* _Records contained in a dataset_
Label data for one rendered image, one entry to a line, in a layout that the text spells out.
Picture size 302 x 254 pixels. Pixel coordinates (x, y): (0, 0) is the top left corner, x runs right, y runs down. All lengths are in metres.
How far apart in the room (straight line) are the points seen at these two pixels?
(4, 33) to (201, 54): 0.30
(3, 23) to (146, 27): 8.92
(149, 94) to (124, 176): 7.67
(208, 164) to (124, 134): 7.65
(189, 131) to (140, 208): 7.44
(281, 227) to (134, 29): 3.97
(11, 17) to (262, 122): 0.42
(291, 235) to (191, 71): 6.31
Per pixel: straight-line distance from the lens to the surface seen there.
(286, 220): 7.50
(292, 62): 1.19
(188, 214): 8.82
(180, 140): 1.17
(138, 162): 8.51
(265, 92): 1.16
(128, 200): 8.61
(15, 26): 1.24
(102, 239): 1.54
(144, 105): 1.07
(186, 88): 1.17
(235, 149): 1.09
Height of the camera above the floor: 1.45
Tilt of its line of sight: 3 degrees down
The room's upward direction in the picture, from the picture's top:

* _Problem description_
Above are the entries. Output exactly the lines beginning with the line that has "(4, 33) to (201, 54): 0.30" and ending with the line that has "Per pixel: straight-line".

* _Answer to this task_
(4, 33) to (201, 54): 0.30
(3, 23) to (146, 27): 8.92
(149, 94) to (124, 176): 7.67
(208, 164) to (124, 134): 7.65
(189, 131) to (140, 208): 7.44
(281, 227) to (134, 29): 3.97
(11, 17) to (262, 122): 0.42
(291, 235) to (191, 71): 6.31
Per pixel: straight-line distance from the lens to the surface seen there.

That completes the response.